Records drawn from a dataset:
========================================

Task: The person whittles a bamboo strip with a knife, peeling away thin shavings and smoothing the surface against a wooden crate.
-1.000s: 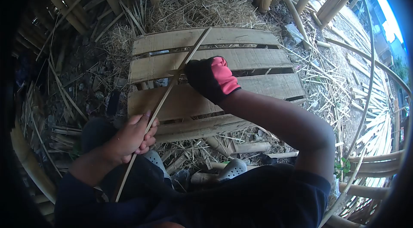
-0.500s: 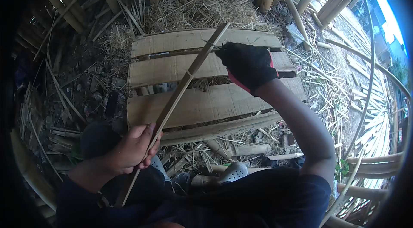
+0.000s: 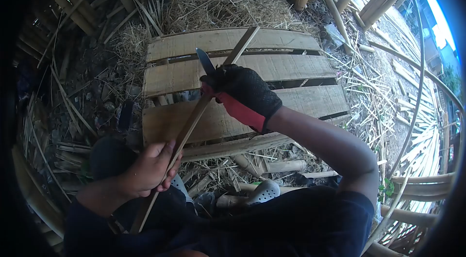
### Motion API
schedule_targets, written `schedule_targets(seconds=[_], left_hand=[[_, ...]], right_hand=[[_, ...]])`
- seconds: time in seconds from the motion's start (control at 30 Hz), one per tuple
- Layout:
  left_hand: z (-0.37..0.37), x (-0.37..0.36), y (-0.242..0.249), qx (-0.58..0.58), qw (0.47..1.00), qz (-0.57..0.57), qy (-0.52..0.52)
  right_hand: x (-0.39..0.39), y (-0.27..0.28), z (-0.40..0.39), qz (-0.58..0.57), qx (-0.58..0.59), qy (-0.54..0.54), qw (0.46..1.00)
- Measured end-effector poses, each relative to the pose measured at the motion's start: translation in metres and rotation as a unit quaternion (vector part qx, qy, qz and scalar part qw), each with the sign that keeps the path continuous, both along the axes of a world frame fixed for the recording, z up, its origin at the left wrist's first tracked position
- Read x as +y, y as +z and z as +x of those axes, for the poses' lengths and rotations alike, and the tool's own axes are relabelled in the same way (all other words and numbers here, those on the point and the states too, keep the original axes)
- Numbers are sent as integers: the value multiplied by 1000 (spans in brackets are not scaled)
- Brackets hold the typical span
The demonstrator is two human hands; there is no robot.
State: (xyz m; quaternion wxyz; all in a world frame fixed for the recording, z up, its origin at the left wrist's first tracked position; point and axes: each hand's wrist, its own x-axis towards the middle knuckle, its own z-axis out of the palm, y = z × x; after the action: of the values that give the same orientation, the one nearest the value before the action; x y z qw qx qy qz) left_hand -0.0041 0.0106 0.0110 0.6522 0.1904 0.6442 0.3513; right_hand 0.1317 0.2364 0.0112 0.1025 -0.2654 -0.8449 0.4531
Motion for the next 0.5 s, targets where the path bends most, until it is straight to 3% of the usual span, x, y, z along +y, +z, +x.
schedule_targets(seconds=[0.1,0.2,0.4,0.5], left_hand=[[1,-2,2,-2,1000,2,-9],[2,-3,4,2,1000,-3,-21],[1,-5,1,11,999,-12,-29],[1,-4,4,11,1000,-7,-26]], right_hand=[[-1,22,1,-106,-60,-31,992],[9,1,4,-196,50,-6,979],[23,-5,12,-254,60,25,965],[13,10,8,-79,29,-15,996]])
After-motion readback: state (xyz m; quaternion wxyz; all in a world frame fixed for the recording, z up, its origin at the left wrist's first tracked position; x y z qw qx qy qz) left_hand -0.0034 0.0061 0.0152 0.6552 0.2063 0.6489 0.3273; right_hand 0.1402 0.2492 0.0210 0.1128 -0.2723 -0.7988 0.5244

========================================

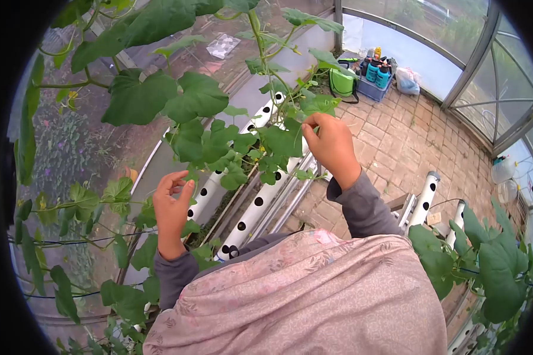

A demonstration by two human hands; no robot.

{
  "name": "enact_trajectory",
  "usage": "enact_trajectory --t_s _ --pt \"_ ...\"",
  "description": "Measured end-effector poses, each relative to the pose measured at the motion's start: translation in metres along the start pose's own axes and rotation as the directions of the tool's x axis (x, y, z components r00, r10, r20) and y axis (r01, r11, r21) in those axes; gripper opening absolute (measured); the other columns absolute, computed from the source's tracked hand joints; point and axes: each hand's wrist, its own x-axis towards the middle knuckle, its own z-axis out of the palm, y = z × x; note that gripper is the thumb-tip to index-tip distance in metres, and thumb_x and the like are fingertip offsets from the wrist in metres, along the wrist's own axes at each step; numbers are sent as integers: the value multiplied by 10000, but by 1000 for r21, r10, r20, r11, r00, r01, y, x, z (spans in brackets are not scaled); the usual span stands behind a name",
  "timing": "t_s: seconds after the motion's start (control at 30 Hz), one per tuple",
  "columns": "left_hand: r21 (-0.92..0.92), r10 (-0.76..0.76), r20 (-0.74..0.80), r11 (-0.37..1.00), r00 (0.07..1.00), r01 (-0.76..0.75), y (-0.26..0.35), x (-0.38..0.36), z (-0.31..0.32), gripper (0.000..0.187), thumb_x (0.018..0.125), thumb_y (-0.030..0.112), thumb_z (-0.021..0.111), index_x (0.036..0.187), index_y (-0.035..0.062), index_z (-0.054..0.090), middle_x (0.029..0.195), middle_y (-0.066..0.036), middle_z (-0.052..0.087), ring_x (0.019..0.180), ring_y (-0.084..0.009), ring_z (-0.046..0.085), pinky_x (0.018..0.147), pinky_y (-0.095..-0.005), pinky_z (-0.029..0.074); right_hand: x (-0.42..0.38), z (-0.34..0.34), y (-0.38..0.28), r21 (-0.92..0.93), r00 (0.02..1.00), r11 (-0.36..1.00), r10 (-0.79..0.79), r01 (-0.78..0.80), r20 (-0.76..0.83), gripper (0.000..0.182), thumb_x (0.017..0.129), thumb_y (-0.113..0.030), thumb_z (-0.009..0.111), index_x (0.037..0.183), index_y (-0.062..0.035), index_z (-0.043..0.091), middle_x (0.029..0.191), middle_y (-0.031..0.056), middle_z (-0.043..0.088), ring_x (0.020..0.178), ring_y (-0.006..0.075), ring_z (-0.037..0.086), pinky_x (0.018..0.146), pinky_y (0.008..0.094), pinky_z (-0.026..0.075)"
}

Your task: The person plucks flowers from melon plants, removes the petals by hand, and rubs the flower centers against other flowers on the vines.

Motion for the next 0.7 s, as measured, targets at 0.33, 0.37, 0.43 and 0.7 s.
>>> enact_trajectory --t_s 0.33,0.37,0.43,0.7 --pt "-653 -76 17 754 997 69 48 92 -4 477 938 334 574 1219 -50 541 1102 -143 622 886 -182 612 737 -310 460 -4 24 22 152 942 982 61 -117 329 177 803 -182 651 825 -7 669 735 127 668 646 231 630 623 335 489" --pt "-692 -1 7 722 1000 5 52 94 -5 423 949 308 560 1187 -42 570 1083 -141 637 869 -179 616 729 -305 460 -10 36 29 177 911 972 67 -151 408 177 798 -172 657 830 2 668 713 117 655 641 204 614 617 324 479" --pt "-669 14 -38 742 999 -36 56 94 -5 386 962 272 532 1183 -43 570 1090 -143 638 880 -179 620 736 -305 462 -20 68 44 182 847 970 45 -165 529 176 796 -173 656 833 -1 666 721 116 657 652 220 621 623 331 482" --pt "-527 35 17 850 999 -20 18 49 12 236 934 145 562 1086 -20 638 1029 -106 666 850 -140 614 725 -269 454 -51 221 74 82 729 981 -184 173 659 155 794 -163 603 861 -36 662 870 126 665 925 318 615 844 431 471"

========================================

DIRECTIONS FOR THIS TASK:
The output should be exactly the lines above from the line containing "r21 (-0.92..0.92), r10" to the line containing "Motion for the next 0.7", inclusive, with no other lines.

SOLUTION:
  "columns": "left_hand: r21 (-0.92..0.92), r10 (-0.76..0.76), r20 (-0.74..0.80), r11 (-0.37..1.00), r00 (0.07..1.00), r01 (-0.76..0.75), y (-0.26..0.35), x (-0.38..0.36), z (-0.31..0.32), gripper (0.000..0.187), thumb_x (0.018..0.125), thumb_y (-0.030..0.112), thumb_z (-0.021..0.111), index_x (0.036..0.187), index_y (-0.035..0.062), index_z (-0.054..0.090), middle_x (0.029..0.195), middle_y (-0.066..0.036), middle_z (-0.052..0.087), ring_x (0.019..0.180), ring_y (-0.084..0.009), ring_z (-0.046..0.085), pinky_x (0.018..0.147), pinky_y (-0.095..-0.005), pinky_z (-0.029..0.074); right_hand: x (-0.42..0.38), z (-0.34..0.34), y (-0.38..0.28), r21 (-0.92..0.93), r00 (0.02..1.00), r11 (-0.36..1.00), r10 (-0.79..0.79), r01 (-0.78..0.80), r20 (-0.76..0.83), gripper (0.000..0.182), thumb_x (0.017..0.129), thumb_y (-0.113..0.030), thumb_z (-0.009..0.111), index_x (0.037..0.183), index_y (-0.062..0.035), index_z (-0.043..0.091), middle_x (0.029..0.191), middle_y (-0.031..0.056), middle_z (-0.043..0.088), ring_x (0.020..0.178), ring_y (-0.006..0.075), ring_z (-0.037..0.086), pinky_x (0.018..0.146), pinky_y (0.008..0.094), pinky_z (-0.026..0.075)"
}

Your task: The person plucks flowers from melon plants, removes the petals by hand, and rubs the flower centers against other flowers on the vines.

Motion for the next 0.7 s, as measured, targets at 0.33, 0.37, 0.43 and 0.7 s.

What the exercise required is now done.